- Problem to work on -
For each line below that contains the word "black", make a copy.

- Raw data -

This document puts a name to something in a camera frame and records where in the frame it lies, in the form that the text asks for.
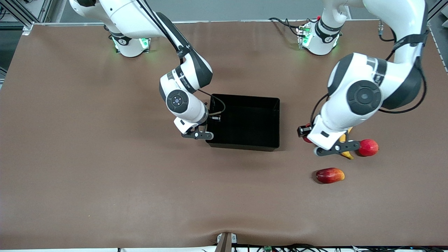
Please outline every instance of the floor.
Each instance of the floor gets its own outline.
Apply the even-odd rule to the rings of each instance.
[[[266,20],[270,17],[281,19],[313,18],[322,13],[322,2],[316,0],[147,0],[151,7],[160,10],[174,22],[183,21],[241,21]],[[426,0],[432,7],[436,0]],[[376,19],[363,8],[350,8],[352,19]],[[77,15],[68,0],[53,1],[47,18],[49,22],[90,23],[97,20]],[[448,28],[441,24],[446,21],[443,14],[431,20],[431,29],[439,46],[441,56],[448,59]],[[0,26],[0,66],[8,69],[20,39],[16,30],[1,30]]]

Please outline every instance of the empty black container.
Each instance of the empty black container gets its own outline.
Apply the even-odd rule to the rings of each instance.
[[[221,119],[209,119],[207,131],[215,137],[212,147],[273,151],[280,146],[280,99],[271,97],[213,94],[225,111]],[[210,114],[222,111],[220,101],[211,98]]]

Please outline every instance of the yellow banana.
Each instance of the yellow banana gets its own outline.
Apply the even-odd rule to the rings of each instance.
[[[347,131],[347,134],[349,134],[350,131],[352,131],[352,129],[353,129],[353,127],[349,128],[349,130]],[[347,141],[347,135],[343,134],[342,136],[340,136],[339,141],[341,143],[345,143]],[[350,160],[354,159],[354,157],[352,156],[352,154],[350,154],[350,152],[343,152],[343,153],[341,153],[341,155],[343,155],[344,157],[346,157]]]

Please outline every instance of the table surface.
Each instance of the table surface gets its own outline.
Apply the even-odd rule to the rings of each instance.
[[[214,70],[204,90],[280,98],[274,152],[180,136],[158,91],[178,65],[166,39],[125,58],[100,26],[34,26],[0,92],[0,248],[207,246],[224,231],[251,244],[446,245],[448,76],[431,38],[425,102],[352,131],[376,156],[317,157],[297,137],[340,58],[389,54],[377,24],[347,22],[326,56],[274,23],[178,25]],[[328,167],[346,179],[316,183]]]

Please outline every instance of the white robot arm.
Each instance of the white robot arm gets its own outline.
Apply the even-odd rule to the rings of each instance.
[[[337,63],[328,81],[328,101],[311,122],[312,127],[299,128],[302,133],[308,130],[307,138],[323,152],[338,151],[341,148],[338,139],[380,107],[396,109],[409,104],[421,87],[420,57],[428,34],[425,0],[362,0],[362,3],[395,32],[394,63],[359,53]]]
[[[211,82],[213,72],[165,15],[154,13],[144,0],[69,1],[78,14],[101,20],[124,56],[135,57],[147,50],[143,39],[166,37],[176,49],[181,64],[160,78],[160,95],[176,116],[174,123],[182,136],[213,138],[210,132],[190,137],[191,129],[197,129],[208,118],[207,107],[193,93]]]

- Solution -
Please outline every instance of the empty black container.
Each instance of the empty black container gets its own outline.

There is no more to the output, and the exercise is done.